Products
As we know, indoor air quality (IAQ) has a direct impact on our health and well-being. Exposure to elevated levels of pollutants can lead to negative effects that could be prevented with a more advanced approach. In this context, artificial intelligence (AI) emerges as a key tool to shift from monitoring to predictive solutions.
At inBiot, we are researching and developing AI-based technologies that not only analyze air quality data but also anticipate potential problems and propose measures before they arise. While our devices do not yet incorporate these advanced capabilities, we are actively working to integrate them in the future.
The shift from traditional methods to AI-based predictive models is one of the major challenges we are tackling. Until now, IAQ data analysis has largely relied on classical statistical models, which are useful but limited when dealing with the complexity of indoor environments.
By using Deep Learning algorithms, such as recurrent and convolutional neural networks, we have begun investigations that enable us to identify complex patterns between variables and predict future behaviors.

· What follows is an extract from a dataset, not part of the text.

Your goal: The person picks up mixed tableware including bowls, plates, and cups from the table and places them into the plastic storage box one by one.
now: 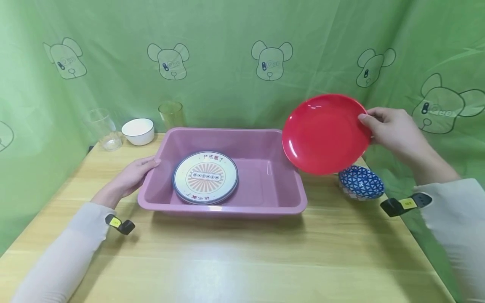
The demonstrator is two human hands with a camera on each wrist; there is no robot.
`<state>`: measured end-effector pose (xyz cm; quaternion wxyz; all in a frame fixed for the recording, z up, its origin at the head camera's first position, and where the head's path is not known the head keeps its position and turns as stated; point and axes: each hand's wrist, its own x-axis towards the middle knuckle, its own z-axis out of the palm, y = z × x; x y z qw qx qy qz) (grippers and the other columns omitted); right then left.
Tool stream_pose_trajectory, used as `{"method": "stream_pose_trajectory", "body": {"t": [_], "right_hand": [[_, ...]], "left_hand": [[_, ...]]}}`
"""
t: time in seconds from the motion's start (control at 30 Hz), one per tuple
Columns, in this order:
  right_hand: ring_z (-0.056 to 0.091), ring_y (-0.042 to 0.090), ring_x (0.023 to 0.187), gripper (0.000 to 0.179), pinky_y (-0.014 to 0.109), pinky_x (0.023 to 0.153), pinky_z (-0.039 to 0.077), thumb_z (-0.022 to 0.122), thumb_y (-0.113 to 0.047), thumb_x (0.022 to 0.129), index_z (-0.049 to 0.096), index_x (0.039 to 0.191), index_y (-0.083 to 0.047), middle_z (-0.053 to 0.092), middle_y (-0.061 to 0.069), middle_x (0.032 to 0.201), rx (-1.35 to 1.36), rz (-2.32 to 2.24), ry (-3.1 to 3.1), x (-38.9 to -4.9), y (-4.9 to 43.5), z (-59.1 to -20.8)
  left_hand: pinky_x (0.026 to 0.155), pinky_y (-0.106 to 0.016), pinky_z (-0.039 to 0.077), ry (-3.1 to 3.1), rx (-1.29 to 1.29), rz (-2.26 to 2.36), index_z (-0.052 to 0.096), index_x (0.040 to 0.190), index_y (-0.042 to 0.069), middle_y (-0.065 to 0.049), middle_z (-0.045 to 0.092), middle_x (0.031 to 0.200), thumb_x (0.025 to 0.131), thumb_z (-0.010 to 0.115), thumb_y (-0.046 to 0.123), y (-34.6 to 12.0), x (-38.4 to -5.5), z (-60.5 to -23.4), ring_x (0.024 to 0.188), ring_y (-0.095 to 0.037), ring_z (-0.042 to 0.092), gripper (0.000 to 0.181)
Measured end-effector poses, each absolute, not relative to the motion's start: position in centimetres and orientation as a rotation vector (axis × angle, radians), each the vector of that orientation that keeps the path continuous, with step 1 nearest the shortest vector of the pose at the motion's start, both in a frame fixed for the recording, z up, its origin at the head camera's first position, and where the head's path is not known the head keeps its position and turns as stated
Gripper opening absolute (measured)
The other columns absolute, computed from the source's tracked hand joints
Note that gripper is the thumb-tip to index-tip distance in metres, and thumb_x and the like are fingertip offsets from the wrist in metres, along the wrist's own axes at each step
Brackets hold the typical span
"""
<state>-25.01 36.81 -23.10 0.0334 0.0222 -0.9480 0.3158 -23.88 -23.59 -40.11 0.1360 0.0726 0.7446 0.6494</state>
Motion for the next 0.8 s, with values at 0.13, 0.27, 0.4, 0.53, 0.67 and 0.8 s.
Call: {"method": "stream_pose_trajectory", "body": {"t": [0.13, 0.27, 0.4, 0.53, 0.67, 0.8], "right_hand": [[0.065, 0.005, 0.071, 0.062, 0.019, 0.061, 0.057, 0.046, -0.042, 0.102, 0.047, 0.134, 0.011, 0.064, -0.008, 0.084, 0.105, 1.052, -2.891, -25.3, 35.8, -22.9], [0.065, 0.006, 0.071, 0.058, 0.019, 0.062, 0.058, 0.048, -0.038, 0.102, 0.048, 0.132, 0.011, 0.064, -0.008, 0.083, 0.14, 1.132, -2.862, -25.6, 34.7, -22.9], [0.065, 0.007, 0.071, 0.057, 0.02, 0.063, 0.058, 0.048, -0.039, 0.101, 0.05, 0.131, 0.01, 0.064, -0.007, 0.084, 0.158, 1.14, -2.854, -25.8, 33.5, -22.9], [0.066, 0.008, 0.072, 0.058, 0.02, 0.064, 0.058, 0.049, -0.041, 0.101, 0.051, 0.133, 0.008, 0.065, -0.005, 0.086, 0.164, 1.162, -2.848, -26.0, 32.5, -22.8], [0.067, 0.008, 0.073, 0.058, 0.019, 0.064, 0.058, 0.051, -0.04, 0.1, 0.049, 0.135, 0.007, 0.065, -0.006, 0.086, 0.148, 1.231, -2.824, -26.2, 31.8, -22.8], [0.066, 0.009, 0.073, 0.059, 0.018, 0.065, 0.057, 0.05, -0.041, 0.101, 0.049, 0.136, 0.006, 0.065, -0.006, 0.087, 0.147, 1.255, -2.816, -26.5, 31.1, -22.7]], "left_hand": [[0.085, -0.033, 0.057, 2.207, 0.217, 1.817, 0.037, 0.147, -0.004, -0.034, 0.052, 0.13, 0.106, 0.043, 0.028, -23.7, -24.1, -39.6, 0.104, -0.024, 0.064, 0.052], [0.086, -0.032, 0.056, 2.22, 0.238, 1.785, 0.039, 0.145, -0.007, -0.033, 0.052, 0.13, 0.106, 0.043, 0.027, -23.7, -24.3, -39.3, 0.106, -0.026, 0.063, 0.052], [0.086, -0.032, 0.056, 2.266, 0.248, 1.716, 0.04, 0.143, -0.008, -0.031, 0.054, 0.127, 0.106, 0.043, 0.026, -23.8, -24.5, -38.9, 0.107, -0.027, 0.062, 0.05], [0.092, -0.038, 0.054, 2.351, 0.269, 1.601, 0.041, 0.142, -0.009, -0.03, 0.057, 0.125, 0.105, 0.044, 0.025, -24.0, -24.7, -38.2, 0.111, -0.032, 0.06, 0.05], [0.101, -0.046, 0.048, 2.41, 0.295, 1.535, 0.031, 0.147, -0.009, -0.03, 0.05, 0.136, 0.105, 0.045, 0.024, -24.0, -25.0, -37.0, 0.122, -0.039, 0.053, 0.056], [0.103, -0.048, 0.045, 2.451, 0.29, 1.505, 0.02, 0.15, -0.009, -0.029, 0.033, 0.15, 0.104, 0.046, 0.022, -23.6, -25.2, -35.7, 0.13, -0.041, 0.045, 0.061]]}}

For instance, we are exploring how to anticipate increases in CO₂ levels in enclosed spaces like classrooms, allowing ventilation to be implemented before harmful levels are reached. While promising, these capabilities are still in development and validation stages.
AI also opens opportunities to broaden the scope of IAQ-related solutions. We are conducting a pilot study using environmental data collected by our devices to estimate space occupancy levels without relying on invasive physical sensors like cameras or radars. This approach leverages patterns in environmental variables, such as CO₂, to provide an efficient and non-intrusive tool for occupancy management.
From devices that automatically optimize air quality to comprehensive management systems for smart buildings, AI has the potential to revolutionize how we manage indoor environments.
At inBiot, we are committed to this long-term vision. Thanks to the support of the Government of Navarra through the "Industrial Doctorates 2021" program, and the work of our colleague and PhD candidate Peio García Pinilla, we continue advancing our research to turn these ideas into practical solutions. This work positions us at the intersection of science, technology, and sustainability, aiming to lay the foundation for a healthier and smarter future.